Now, the first step to truly understanding where you stand with your current nutrition (before you work on making changes) is to track your diet…every single thing.
Some quick tips:
Use An App
There are lots of apps out there that will help you track your current diet, just pick one that looks good to you. You might want to check out MyFitnessPal. I haven’t used it, but I like that it tracks the macronutrients for you. You can also keep it low tech by just using a notebook, it’s just going to be a bit more work when it comes to tallying stuff up when it’s all over. You’re also going to be more likely to forget to write stuff down. Give an app a try, and if it’s too much hassle or doesn’t have the food you eat as options, go old school.
It’s really important for you to continue to eat like you normally would during this initial step. If you make uncharacteristically healthy choices or make a decision to avoid something you would normally scarf down like a hungry bullfrog, it’s going to give you an inaccurate picture of you’re current intake.
Start to learn portions
Using an app will force you to figure out how much quantity you’re really eating. “Did I just eat 4 oz or 8 oz?” This is going to pay dividends long term because you’ll actually have a clue when you look at your plate. This is a skill, so you have to work at it. Here are a few reads on learning to estimation portions:
You might be wondering how long you should log your current diet. I would suggest doing it for a minimum of 1 week, but longer if you’re still learning to estimate portions or aren’t ready to develop/implement a new nutrition strategy.
Make it happen
Yes, it takes a bit of work and dedication, but let’s be real, if you can’t manage this- you don’t stand much of a chance in actually changing your nutrition. I would encourage you to give this a try if you’re interested in losing weight or improving performance. After you’ve done some tracking, I would encourage you to come back and share your experience here.
November 16, 2017 at 12:17 pm #98106CivilianresponderParticipant
Great advice! I use the Myfitness pal app and it makes it really easy to track what I eat. I was using the app for about a year and went from 225 down to 215 during my first year of crossfit. I stopped using for about 6 months and even though I thought I was eating healthy I gained back 13 pounds even though I was doing the same amount of exercise. After starting to use it again, I’ve lost about 8 pounds in the last 4 months.
November 16, 2017 at 12:18 pm #98107farmerParticipant
JohnnyMac, you couldn’t have waited till AFTER Thanksgiving for this ? ?
J/K. It is actually good timing.
Thanks for the tips.
November 16, 2017 at 12:27 pm #98108zeerfParticipant
thanks for the tips and info JohnnyMac! good stuff
November 16, 2017 at 6:39 pm #98109wheelseeParticipant
@JohnnyMac Good article.
One thing to consider is whether your perceived hunger is really thirst. A large portion of America is chronically dehydrated. An easy monitor is the color of your urine – clear to light-yellow?? good. The darker it is, the more concentrated, meaning not enough water in the body for the kidneys to let it go.
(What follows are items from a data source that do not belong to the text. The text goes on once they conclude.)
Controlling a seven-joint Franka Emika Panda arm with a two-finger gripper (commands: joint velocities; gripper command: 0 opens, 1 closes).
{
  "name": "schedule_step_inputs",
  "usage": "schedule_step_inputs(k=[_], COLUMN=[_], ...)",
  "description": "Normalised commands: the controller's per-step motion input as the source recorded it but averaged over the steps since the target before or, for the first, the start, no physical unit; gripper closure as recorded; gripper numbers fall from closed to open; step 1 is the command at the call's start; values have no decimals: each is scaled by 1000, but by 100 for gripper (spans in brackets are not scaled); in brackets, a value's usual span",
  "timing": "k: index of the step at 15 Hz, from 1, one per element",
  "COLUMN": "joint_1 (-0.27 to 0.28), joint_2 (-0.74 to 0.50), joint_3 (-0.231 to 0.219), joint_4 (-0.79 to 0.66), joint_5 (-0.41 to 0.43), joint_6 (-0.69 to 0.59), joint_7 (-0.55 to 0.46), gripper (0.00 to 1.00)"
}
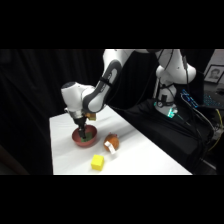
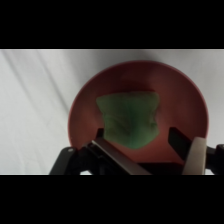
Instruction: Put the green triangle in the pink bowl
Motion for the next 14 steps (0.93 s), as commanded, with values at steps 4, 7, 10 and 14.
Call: schedule_step_inputs(k=[4,7,10,14], joint_1=[48,23,25,21], joint_2=[-438,-398,-377,-410], joint_3=[-19,-10,-14,-4], joint_4=[-170,-98,-92,-119], joint_5=[71,77,45,27], joint_6=[-226,-381,-412,-360], joint_7=[-149,-151,-152,-185], gripper=[0,0,0,0])
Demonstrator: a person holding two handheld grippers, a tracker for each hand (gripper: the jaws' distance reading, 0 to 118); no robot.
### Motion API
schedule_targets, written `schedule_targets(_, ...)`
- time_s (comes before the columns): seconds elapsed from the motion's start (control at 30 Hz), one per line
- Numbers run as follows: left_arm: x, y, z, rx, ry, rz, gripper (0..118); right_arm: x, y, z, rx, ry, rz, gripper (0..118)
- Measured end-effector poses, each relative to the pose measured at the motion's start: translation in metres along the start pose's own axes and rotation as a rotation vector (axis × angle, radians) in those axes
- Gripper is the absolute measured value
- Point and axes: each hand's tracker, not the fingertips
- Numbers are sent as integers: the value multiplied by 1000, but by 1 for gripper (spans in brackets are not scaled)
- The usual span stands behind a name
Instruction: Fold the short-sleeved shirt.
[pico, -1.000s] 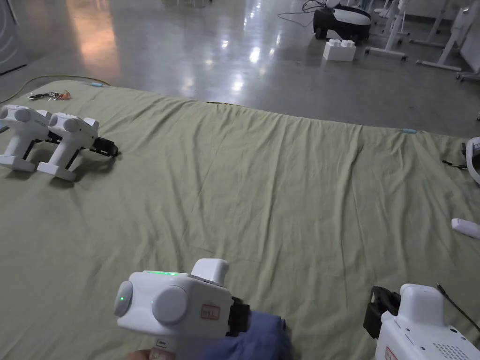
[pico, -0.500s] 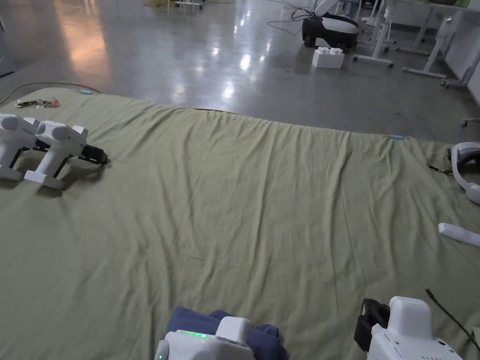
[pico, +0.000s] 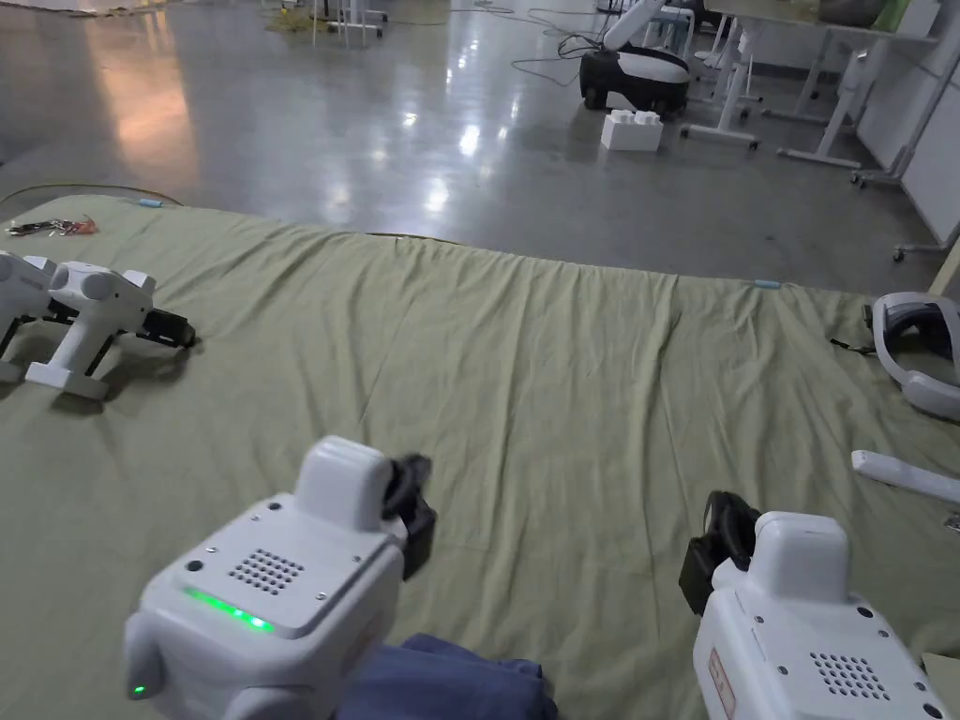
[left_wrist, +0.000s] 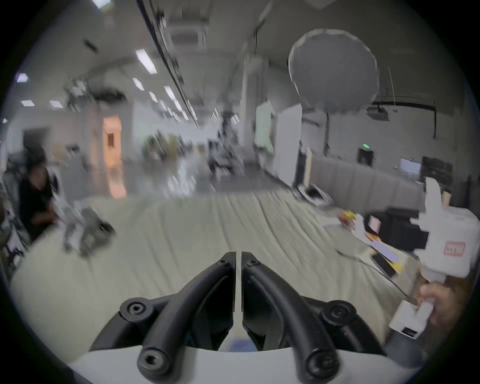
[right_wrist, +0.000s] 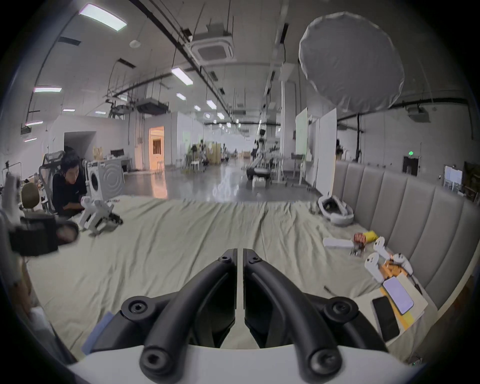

November 17, 2017 at 8:00 am #98110RobertParticipant
I dropped 40 lbs. in 4 months about 7 years ago now. All I did outside of my normal stuff was count calories and drastically reduce them.
A person needs 13 calories per lb. of body weight to maintain.
I.e, 180 lbs. X 13 = 2,340 If I don’t take in any more than that I will maintain- not lose, not gain.
If you subtract 500 calories a day from your number, you will lose 1 lb. a week.
If you subtract 1,000 calories a day from your number, you will lose 2 lbs. per week.
I found this to be pretty damn true.
It’s also a good way to figure out how your body operates in a calorie deficient state. There were many a days where by 4pm when we went for a run I had maybe 800 calories for the day or less.
None of this accounts for what you may burn from exercise. It’s all just simple math and it works.
November 17, 2017 at 10:21 am #98111SnowmanParticipant
A digital kitchen scale is helpful sometimes. They are only about $10 in stores.